> **What to do**
Filter this material down to the lines that hold "blue", copying each one.

> **Data supplied**
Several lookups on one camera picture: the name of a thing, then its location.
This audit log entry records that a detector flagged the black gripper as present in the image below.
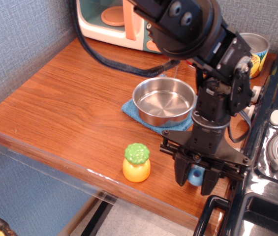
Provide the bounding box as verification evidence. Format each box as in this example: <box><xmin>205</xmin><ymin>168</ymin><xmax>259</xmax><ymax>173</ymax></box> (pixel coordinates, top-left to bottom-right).
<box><xmin>160</xmin><ymin>113</ymin><xmax>251</xmax><ymax>196</ymax></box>

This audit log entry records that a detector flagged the blue handled grey spoon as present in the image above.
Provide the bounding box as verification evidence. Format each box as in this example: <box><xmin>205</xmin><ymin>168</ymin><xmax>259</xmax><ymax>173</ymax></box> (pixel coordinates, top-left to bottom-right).
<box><xmin>187</xmin><ymin>165</ymin><xmax>205</xmax><ymax>187</ymax></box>

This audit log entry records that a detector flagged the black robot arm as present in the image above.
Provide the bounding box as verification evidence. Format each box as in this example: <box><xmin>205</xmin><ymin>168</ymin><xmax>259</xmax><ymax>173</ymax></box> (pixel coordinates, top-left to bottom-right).
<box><xmin>133</xmin><ymin>0</ymin><xmax>253</xmax><ymax>195</ymax></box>

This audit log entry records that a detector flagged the yellow green toy pineapple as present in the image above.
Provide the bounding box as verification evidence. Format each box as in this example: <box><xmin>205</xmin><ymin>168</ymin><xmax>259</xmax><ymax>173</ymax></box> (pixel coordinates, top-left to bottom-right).
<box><xmin>123</xmin><ymin>143</ymin><xmax>151</xmax><ymax>183</ymax></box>

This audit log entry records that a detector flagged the black toy stove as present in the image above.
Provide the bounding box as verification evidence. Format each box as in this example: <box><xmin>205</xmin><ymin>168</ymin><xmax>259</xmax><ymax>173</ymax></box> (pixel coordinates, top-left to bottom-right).
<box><xmin>194</xmin><ymin>54</ymin><xmax>278</xmax><ymax>236</ymax></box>

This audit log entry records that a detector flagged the stainless steel pan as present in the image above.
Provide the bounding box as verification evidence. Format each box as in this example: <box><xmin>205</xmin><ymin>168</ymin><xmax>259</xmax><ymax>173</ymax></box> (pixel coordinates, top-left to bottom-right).
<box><xmin>132</xmin><ymin>67</ymin><xmax>198</xmax><ymax>128</ymax></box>

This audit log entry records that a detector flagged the blue folded cloth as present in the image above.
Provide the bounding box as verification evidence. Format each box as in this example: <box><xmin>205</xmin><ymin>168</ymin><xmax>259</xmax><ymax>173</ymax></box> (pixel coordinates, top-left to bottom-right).
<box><xmin>121</xmin><ymin>74</ymin><xmax>198</xmax><ymax>135</ymax></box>

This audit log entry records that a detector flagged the pineapple slices can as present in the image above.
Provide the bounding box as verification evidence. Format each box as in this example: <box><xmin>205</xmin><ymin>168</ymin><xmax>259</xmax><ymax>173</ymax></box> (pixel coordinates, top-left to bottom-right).
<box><xmin>240</xmin><ymin>32</ymin><xmax>270</xmax><ymax>79</ymax></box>

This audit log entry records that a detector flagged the teal toy microwave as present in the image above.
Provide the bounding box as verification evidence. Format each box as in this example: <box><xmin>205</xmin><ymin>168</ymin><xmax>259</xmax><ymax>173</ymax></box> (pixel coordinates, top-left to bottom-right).
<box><xmin>77</xmin><ymin>0</ymin><xmax>160</xmax><ymax>53</ymax></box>

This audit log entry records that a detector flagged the orange microwave plate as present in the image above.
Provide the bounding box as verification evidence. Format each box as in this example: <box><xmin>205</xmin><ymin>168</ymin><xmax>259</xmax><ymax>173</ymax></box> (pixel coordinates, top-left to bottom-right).
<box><xmin>101</xmin><ymin>6</ymin><xmax>124</xmax><ymax>27</ymax></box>

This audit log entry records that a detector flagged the black sleeved cable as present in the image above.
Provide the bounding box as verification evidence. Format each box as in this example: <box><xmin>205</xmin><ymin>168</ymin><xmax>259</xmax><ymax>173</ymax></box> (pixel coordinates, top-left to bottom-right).
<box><xmin>69</xmin><ymin>0</ymin><xmax>181</xmax><ymax>78</ymax></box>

> **Written answer**
This audit log entry records that a detector flagged the blue handled grey spoon as present in the image above.
This audit log entry records that a detector flagged the blue folded cloth as present in the image above.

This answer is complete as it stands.